VOLUME 30, ISSUE 2

Imelda M. Tjia, MD

Department of Anesthesiology
Perioperative and Pain Medicine
Texas Children’s Hospital
Baylor College of Medicine
Houston, TX

Kim-Phuong Nguyen, MD

Department of Anesthesiology
Perioperative and Pain Medicine
Texas Children’s Hospital
Baylor College of Medicine
Houston, TX

Priscilla J. Garcia, MD, MHA

Department of Anesthesiology
Perioperative and Pain Medicine
Texas Children’s Hospital
Baylor College of Medicine
Houston, TX

Physicians Implement Electronic Incident Reporting System for Increased Patient Safety and Efficiency of Work

Confidential adverse event (AE) self-reporting improves patient safety. A “reporting culture” is a critical component of a safety culture; it encourages and facilitates the reporting of errors and safety issues1. This culture will enable organizations to understand safety issues and make improvements. Typically, reporting of AE’s can be an inefficient and cumbersome obstacle for physicians. High work production pressure, reduced patient care time, and inefficient electronic medical record (EMR) reporting interfaces impose increased time burdens for health care professionals: “Physician-driven EHR [modifications] … reduce the click burden in the EHR system [for] a more streamlined virtual workflow”2 We report a collaborative platform to facilitate physician efforts. At our institution, anesthesia care physicians partnered with information technology (IT) analysts to create a reporting system for adverse events, system issues, errors, and near misses.

The EMR was implemented in 2011 in the perioperative areas at Texas Children’s Hospital; however, all perioperative anesthetic AEs continued to be reported on paper, in an effort to maintain the confidentiality of the quality improvement (QI) process. Due to the fragmented process of dual electronic and paper documentation, a decrease in event reporting was observed. After evaluating other third-party solutions, our team ultimately designed a custom application that integrates and launches directly from the EMR. IT analysts developed this reporting system using an open-source software program, making it cost-effective and simple to maintain. The anesthetic EMR was redesigned to require a legally non-discoverable “Yes/No” reporting of adverse events for every anesthetic encounter. “Hard-stop close encounter checks” ensured that this documentation was entered before the record could be closed. The electronic reporting system enabled a seamless automated transfer of demographic and procedural data from the EMR to the incident report. The redesigned electronic QI reporting system provided a convenient and easy reporting process by which care providers reported near misses and system issues in addition to AE’s and errors. This information is stored in a separate, protected, encrypted database/server from the medical record to maintain legal protection of the QI data. The user-friendly electronic reporting system resulted in a four-fold increase in the number of submitted reports. The real-time data transfer allows for immediate access of reports by departmental QI personnel.
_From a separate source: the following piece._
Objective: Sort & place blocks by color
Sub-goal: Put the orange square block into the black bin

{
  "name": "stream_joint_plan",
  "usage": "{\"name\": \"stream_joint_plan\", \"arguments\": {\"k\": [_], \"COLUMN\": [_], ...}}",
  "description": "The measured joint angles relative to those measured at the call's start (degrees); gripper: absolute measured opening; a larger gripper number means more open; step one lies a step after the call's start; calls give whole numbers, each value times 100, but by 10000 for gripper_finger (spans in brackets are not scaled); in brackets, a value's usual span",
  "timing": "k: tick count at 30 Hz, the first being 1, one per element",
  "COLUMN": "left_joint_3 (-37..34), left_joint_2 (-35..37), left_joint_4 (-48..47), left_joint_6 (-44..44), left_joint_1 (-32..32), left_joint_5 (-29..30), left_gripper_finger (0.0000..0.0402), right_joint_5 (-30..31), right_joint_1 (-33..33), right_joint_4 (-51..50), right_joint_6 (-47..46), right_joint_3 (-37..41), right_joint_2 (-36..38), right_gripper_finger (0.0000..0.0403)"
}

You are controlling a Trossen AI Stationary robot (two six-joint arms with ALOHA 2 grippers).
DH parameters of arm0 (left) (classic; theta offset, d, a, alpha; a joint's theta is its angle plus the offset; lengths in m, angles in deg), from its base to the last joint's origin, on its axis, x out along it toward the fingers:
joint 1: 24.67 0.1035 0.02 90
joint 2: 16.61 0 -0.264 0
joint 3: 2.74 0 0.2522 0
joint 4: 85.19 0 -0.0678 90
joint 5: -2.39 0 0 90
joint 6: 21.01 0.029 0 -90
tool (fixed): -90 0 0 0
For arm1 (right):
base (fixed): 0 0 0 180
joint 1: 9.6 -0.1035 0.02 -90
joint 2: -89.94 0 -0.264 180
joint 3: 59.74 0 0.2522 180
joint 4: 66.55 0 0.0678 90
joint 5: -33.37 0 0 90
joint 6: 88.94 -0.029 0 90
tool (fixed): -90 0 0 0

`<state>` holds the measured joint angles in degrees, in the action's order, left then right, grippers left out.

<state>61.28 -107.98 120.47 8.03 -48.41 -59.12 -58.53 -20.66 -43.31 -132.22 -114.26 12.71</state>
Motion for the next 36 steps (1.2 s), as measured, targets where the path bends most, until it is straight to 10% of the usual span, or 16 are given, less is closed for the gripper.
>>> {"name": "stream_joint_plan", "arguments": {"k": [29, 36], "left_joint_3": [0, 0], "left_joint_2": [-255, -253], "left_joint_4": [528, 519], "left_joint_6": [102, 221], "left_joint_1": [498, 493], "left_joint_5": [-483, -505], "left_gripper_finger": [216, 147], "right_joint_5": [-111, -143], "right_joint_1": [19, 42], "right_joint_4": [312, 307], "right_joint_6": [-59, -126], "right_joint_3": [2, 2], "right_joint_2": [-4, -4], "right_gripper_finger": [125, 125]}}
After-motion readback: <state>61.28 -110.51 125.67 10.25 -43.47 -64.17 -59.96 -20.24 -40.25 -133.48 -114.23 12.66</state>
Along with the more comprehensive capture of important reports, the process alleviated the physician work burden. Smooth information integration frees the reporter to focus on the event and crucial details, thereby facilitating efficiency and work flow. This straightforward electronic incident reporting system enabled efficient and systematic data entry while providing physicians more patient care time in a fast-paced environment. This electronic reporting system increased reporting compliance, which ultimately improves patient safety. Institutions that desire improved QI reporting may develop this similarly as the application does not require any proprietary software purchase. Future plans include integrating this system into sedation procedures and developing an analytical platform to investigate trending errors and interrogate reports.

References:

  1. Ulrich, B., & Kear, T. (2014). A reporting culture is a critical component of the safety culture; a reporting culture encourages. Nephrology Nursing Journal,41(5), 447-457.
  2. Guo, U., Chen, L., & Mehta, P. H. (2017). Electronic health record innovations: Helping physicians – One less click at a time. Health Information Management Journal,46(3), 140-144.